Problem to work on: The answer must be an exact transcription of every record.

▽

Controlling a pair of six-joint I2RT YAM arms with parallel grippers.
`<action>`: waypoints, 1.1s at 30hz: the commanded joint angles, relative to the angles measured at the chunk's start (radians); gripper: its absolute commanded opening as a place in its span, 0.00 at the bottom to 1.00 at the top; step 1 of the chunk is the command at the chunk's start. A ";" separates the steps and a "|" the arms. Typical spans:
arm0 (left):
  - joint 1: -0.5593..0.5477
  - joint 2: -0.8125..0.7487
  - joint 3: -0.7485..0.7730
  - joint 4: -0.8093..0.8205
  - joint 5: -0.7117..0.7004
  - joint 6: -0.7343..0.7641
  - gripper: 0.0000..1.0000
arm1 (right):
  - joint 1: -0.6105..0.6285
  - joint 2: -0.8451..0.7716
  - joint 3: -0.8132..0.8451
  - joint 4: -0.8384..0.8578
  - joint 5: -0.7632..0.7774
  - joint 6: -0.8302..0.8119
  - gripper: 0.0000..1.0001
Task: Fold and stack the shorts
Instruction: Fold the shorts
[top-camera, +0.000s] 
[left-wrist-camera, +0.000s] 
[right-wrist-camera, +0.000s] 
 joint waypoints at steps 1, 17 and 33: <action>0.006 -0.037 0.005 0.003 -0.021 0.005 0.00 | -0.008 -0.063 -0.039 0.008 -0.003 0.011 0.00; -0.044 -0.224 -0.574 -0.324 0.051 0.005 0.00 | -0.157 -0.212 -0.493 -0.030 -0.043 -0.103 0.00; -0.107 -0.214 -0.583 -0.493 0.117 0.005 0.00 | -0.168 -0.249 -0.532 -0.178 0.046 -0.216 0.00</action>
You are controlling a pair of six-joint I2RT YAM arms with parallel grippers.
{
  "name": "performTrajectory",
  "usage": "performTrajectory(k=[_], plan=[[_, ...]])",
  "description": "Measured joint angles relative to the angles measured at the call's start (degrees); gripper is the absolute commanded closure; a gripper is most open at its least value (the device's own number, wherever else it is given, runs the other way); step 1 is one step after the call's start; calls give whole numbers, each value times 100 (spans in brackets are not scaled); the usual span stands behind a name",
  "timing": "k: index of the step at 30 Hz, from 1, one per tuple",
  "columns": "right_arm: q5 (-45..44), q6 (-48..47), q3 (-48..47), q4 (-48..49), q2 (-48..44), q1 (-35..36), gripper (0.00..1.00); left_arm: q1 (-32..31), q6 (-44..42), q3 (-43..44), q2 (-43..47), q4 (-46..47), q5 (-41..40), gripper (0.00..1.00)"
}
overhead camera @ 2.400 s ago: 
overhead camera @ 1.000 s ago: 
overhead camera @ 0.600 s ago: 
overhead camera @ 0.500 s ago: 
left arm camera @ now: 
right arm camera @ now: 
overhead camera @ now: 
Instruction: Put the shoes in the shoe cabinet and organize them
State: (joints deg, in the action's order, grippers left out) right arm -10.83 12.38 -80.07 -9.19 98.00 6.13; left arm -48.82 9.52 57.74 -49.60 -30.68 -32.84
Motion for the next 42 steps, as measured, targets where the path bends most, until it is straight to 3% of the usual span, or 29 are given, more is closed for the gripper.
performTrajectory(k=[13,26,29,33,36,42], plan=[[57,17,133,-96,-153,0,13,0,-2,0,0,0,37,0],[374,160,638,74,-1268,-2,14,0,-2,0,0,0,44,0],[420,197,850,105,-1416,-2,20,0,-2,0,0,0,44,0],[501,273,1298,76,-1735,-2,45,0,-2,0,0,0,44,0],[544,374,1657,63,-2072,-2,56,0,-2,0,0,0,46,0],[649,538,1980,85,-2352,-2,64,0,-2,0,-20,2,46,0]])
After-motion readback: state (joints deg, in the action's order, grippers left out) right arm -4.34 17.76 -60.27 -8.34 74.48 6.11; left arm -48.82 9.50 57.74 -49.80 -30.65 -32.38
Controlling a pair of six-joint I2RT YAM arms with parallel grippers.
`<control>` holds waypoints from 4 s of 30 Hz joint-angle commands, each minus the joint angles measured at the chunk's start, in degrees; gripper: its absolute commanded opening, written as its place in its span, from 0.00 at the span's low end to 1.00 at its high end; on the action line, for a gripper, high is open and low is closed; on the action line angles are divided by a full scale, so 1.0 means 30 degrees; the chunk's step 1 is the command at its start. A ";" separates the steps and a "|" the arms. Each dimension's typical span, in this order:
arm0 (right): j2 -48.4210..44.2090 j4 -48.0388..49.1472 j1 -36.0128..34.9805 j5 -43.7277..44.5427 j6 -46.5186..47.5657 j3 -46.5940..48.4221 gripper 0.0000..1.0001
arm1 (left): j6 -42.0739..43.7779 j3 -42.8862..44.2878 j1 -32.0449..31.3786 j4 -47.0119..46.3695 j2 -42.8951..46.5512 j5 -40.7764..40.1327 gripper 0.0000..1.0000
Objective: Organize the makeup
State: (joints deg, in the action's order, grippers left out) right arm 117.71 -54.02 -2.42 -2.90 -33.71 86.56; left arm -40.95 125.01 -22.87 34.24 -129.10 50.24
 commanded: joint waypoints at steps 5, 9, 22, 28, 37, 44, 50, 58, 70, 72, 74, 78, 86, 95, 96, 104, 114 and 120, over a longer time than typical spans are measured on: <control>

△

Task answer:
Controlling a pair of six-joint I2RT YAM arms with parallel grippers.
`<action>`: waypoints, 1.1s at 30hz: the commanded joint angles, relative to the angles measured at the chunk's start (radians); gripper: its absolute commanded opening as a place in its span, 0.00 at the bottom to 1.00 at the top; step 1 of the chunk is the command at the chunk's start. A ";" separates the steps and a "|" the arms. Typical spans:
arm0 (left):
  - joint 1: -0.5593..0.5477
  - joint 2: -0.8125..0.7487
  - joint 3: -0.7485..0.7730
  - joint 4: -0.8093..0.8205
  - joint 5: -0.7117..0.7004
  - joint 6: -0.7343..0.7641
  - gripper: 0.0000..1.0000
arm1 (right):
  - joint 1: -0.6105..0.6285
  - joint 2: -0.8451..0.7716
  - joint 3: -0.8132..0.8451
  - joint 4: -0.8384..0.8578
  - joint 5: -0.7632..0.7774
  - joint 6: -0.8302..0.8119
  - gripper: 0.0000..1.0001
Task: Fold and stack the shorts
Instruction: Fold the shorts
[top-camera, +0.000s] 
[left-wrist-camera, +0.000s] 
[right-wrist-camera, +0.000s] 
 joint waypoints at steps 1, 17 and 33: <action>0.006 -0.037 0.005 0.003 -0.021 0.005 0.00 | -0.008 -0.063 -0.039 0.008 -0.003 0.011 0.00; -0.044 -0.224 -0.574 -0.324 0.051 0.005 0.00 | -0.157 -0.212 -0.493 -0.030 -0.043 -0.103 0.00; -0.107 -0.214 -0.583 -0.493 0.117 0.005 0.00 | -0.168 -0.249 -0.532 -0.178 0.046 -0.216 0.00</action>
You are controlling a pair of six-joint I2RT YAM arms with parallel grippers.
{
  "name": "performTrajectory",
  "usage": "performTrajectory(k=[_], plan=[[_, ...]])",
  "description": "Measured joint angles relative to the angles measured at the call's start (degrees); gripper is the absolute commanded closure; a gripper is most open at its least value (the device's own number, wherever else it is given, runs the other way); step 1 is one step after the call's start; calls give whole numbers, each value times 100 (spans in brackets are not scaled); the usual span stands behind a name",
  "timing": "k: index of the step at 30 Hz, from 1, one per tuple",
  "columns": "right_arm: q5 (-45..44), q6 (-48..47), q3 (-48..47), q4 (-48..49), q2 (-48..44), q1 (-35..36), gripper (0.00..1.00); left_arm: q1 (-32..31), q6 (-44..42), q3 (-43..44), q2 (-43..47), q4 (-46..47), q5 (-41..40), gripper (0.00..1.00)"
}
overhead camera @ 2.400 s ago: 
overhead camera @ 1.000 s ago: 
overhead camera @ 0.600 s ago: 
overhead camera @ 0.500 s ago: 
left arm camera @ now: 
right arm camera @ now: 
overhead camera @ now: 
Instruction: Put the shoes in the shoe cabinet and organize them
State: (joints deg, in the action's order, grippers left out) right arm -10.83 12.38 -80.07 -9.19 98.00 6.13; left arm -48.82 9.52 57.74 -49.60 -30.68 -32.84
Motion for the next 42 steps, as measured, targets where the path bends most, until it is straight to 3% of the usual span, or 29 are given, more is closed for the gripper.
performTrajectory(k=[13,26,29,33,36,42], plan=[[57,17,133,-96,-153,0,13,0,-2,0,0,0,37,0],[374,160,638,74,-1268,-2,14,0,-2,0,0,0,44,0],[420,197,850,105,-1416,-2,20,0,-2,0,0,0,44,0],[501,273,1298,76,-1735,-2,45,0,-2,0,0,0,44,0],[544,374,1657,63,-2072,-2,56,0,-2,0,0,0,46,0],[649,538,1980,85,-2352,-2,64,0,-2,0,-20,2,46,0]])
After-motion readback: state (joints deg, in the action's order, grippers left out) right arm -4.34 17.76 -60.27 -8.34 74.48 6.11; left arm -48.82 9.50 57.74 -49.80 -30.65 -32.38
Controlling a pair of six-joint I2RT YAM arms with parallel grippers.
`<control>` holds waypoints from 4 s of 30 Hz joint-angle commands, each minus the joint angles measured at the chunk's start, in degrees; gripper: its absolute commanded opening, written as its place in its span, from 0.00 at the span's low end to 1.00 at its high end; on the action line, for a gripper, high is open and low is closed; on the action line angles are divided by a full scale, so 1.0 means 30 degrees; the chunk's step 1 is the command at its start. A ";" separates the steps and a "|" the arms. Each dimension's typical span, in this order:
arm0 (right): j2 -48.4210..44.2090 j4 -48.0388..49.1472 j1 -36.0128..34.9805 j5 -43.7277..44.5427 j6 -46.5186..47.5657 j3 -46.5940..48.4221 gripper 0.0000..1.0001
arm1 (left): j6 -42.0739..43.7779 j3 -42.8862..44.2878 j1 -32.0449..31.3786 j4 -47.0119..46.3695 j2 -42.8951..46.5512 j5 -40.7764..40.1327 gripper 0.0000..1.0000
Objective: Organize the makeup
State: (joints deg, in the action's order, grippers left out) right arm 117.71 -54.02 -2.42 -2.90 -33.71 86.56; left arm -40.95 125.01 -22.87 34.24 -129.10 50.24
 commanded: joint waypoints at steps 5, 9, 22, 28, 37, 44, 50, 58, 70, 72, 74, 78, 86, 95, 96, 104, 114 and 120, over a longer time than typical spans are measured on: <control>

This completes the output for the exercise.